+++ DATA PROVIDED +++
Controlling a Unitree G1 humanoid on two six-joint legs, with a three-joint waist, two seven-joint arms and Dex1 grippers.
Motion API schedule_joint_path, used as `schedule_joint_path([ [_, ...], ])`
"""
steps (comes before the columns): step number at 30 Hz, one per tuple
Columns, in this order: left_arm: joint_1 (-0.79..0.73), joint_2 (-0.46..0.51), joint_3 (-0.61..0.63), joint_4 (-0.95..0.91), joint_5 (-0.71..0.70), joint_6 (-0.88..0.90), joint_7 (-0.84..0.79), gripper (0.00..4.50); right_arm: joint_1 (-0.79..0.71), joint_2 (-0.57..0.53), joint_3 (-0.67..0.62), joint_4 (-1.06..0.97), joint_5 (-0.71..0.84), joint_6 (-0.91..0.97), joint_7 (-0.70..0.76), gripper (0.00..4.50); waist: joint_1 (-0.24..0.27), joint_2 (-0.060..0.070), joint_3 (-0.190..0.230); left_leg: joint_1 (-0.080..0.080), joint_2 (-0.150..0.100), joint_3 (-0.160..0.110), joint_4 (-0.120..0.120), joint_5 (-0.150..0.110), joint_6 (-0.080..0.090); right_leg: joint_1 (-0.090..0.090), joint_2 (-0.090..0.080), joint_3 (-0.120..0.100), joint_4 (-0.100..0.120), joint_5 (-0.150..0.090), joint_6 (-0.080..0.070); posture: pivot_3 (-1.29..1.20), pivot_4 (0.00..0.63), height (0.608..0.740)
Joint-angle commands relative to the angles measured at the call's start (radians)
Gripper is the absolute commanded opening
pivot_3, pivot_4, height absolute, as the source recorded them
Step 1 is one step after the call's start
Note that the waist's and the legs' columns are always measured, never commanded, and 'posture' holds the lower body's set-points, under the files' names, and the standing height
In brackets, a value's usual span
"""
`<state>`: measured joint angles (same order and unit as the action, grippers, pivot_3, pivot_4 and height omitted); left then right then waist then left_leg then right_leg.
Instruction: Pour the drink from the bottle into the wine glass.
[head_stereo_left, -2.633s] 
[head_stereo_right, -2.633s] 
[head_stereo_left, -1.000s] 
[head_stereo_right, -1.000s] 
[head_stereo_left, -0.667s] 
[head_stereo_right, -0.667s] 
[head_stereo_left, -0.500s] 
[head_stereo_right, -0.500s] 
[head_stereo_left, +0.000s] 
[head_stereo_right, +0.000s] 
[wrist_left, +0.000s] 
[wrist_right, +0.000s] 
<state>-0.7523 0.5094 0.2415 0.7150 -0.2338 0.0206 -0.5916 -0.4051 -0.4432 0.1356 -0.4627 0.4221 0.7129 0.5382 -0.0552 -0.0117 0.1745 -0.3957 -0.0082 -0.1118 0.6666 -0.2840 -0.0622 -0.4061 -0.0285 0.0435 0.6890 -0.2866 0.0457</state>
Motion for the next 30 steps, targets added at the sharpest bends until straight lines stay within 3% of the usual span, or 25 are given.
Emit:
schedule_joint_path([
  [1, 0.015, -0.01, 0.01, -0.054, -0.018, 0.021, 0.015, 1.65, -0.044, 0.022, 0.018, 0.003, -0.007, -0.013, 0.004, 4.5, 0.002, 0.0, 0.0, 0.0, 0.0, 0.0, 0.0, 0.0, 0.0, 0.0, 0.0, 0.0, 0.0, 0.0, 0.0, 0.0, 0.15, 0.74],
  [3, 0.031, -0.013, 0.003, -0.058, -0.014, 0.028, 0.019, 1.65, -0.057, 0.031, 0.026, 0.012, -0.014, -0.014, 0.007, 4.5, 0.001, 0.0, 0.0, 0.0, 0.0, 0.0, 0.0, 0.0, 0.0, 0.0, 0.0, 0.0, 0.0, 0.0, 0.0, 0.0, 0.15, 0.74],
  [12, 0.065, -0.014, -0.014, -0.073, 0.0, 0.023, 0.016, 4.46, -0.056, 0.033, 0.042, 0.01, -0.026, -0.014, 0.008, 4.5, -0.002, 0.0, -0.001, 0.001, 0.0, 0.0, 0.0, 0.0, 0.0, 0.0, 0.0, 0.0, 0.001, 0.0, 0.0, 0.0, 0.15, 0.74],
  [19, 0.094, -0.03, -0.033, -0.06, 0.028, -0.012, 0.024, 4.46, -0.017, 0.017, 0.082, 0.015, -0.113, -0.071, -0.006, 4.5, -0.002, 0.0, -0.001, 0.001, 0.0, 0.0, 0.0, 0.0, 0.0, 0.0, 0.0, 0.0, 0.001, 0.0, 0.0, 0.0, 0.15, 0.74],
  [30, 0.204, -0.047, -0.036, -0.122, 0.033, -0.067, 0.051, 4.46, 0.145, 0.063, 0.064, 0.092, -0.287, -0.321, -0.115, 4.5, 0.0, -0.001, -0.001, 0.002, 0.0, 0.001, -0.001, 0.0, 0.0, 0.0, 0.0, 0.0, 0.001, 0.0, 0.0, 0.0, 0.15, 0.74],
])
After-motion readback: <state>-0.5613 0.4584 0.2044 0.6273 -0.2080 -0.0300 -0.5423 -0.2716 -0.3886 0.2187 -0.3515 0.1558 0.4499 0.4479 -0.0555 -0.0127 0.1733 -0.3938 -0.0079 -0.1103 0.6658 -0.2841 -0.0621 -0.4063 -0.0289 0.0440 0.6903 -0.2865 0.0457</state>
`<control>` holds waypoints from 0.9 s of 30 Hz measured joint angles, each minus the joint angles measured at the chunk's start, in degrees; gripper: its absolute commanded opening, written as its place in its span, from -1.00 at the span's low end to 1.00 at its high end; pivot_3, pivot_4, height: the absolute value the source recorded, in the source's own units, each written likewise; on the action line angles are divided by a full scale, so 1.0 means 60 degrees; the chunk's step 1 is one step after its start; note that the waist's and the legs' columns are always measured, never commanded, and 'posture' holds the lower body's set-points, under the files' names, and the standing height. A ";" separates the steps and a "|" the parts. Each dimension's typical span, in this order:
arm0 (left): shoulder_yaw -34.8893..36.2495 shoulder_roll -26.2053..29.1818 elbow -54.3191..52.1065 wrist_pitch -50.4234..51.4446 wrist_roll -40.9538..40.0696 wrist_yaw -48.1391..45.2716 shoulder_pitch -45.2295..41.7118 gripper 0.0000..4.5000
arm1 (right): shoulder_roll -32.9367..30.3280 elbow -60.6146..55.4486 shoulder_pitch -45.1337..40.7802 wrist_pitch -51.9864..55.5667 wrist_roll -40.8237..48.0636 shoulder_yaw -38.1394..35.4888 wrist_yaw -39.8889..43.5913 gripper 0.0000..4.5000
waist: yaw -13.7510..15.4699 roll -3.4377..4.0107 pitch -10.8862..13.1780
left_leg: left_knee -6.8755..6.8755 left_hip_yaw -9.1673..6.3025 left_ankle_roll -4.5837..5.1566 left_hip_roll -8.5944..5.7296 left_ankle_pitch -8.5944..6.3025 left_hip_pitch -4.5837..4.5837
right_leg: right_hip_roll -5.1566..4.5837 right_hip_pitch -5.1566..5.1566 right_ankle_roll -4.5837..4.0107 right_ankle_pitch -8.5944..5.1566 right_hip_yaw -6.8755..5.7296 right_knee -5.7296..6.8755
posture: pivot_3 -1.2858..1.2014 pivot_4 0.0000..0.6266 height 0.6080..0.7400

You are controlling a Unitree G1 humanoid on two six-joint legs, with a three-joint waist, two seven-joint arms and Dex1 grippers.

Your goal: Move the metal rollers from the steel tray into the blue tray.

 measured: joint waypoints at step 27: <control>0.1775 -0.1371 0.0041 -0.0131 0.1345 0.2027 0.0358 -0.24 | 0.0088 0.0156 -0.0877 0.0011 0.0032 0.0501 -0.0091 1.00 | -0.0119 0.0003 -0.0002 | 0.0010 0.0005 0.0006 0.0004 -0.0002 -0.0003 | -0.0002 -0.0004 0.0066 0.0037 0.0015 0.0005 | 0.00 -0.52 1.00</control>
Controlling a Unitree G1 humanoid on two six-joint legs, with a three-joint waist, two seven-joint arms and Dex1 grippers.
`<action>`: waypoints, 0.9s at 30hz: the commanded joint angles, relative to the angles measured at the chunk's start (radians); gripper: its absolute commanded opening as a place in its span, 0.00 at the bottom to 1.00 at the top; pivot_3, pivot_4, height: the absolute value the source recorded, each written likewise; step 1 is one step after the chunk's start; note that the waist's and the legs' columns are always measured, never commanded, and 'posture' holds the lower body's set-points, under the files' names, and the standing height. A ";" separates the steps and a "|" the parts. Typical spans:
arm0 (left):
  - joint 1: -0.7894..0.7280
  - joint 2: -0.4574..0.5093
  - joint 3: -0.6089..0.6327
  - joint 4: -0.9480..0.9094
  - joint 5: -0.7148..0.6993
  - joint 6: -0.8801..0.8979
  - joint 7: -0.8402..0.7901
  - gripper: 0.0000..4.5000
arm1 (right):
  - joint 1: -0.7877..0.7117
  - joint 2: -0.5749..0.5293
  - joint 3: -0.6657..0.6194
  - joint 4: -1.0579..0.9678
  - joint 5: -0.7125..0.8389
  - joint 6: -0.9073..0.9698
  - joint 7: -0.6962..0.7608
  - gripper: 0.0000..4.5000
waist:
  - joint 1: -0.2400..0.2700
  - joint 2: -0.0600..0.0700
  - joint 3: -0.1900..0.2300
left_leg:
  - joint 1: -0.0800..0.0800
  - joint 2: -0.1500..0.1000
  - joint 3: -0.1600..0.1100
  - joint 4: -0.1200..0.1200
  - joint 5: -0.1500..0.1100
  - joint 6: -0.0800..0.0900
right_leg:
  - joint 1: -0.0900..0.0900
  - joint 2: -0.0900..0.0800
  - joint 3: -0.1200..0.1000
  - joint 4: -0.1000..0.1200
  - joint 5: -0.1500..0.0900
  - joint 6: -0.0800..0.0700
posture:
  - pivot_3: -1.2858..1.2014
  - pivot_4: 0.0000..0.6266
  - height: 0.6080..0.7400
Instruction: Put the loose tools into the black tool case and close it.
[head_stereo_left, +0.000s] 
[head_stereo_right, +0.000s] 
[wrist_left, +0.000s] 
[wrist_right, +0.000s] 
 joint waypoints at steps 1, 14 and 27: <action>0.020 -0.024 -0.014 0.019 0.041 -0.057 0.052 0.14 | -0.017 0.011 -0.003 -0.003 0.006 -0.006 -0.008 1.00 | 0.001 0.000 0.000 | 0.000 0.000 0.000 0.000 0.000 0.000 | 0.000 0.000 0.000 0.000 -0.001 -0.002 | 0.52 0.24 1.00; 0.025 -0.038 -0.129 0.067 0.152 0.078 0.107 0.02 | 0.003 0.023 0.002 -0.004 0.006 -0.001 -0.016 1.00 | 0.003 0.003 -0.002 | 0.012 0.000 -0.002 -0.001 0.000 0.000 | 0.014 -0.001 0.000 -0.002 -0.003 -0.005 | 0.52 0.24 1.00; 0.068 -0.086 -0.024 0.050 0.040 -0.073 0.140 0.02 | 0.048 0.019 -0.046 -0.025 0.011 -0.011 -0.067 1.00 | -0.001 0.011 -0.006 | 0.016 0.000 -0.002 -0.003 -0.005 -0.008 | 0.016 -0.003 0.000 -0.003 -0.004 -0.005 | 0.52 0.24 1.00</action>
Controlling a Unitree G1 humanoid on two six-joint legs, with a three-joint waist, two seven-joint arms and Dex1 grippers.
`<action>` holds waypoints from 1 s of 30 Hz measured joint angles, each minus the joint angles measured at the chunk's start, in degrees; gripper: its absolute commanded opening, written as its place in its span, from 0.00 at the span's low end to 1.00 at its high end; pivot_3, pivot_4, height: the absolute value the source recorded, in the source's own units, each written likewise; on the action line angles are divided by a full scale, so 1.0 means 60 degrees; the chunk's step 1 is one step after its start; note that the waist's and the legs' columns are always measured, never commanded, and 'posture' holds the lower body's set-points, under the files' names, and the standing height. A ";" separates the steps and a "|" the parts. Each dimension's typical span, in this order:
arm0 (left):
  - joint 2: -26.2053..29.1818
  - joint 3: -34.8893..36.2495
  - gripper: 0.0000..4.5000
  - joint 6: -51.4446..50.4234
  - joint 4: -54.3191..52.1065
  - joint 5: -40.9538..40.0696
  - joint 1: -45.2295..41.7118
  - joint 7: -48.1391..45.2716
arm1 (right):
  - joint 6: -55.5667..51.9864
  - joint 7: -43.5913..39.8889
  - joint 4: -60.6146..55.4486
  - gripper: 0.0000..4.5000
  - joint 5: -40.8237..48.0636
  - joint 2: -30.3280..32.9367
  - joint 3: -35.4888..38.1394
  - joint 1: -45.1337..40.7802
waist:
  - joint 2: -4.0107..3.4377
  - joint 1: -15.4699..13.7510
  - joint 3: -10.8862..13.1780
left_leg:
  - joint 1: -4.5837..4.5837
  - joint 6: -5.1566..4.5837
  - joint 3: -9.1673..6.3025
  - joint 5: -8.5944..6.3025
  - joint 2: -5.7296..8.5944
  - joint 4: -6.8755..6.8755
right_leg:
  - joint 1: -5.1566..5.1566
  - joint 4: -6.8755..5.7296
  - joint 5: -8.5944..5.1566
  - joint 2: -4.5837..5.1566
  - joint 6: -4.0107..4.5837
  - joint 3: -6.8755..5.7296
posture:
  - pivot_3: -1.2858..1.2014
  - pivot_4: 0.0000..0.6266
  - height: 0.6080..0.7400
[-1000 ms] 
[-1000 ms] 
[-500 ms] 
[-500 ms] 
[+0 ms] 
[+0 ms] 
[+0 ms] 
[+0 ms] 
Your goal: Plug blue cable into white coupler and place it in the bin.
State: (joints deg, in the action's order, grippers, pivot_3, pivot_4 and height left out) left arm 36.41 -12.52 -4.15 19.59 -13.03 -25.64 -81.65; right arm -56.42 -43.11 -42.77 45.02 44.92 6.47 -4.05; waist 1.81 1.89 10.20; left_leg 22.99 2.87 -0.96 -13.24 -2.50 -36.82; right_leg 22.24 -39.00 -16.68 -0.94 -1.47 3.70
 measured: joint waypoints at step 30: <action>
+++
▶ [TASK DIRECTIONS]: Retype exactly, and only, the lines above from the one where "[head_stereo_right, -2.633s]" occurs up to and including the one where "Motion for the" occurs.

▶ [SOLUTION FOR THIS TASK]:
[head_stereo_right, -2.633s] 
[head_stereo_left, -1.000s] 
[head_stereo_right, -1.000s] 
[head_stereo_left, -0.667s] 
[head_stereo_right, -0.667s] 
[head_stereo_left, -0.500s] 
[head_stereo_right, -0.500s] 
[head_stereo_left, +0.000s] 
[head_stereo_right, +0.000s] 
[wrist_left, +0.000s] 
[wrist_right, +0.000s] 
<state>-0.7523 0.5094 0.2415 0.7150 -0.2338 0.0206 -0.5916 -0.4051 -0.4432 0.1356 -0.4627 0.4221 0.7129 0.5382 -0.0552 -0.0117 0.1745 -0.3957 -0.0082 -0.1118 0.6666 -0.2840 -0.0622 -0.4061 -0.0285 0.0435 0.6890 -0.2866 0.0457</state>
Motion for the next 30 steps, targets added at the sharpest bends until straight lines stay within 3% of the usual span, or 25 are given.

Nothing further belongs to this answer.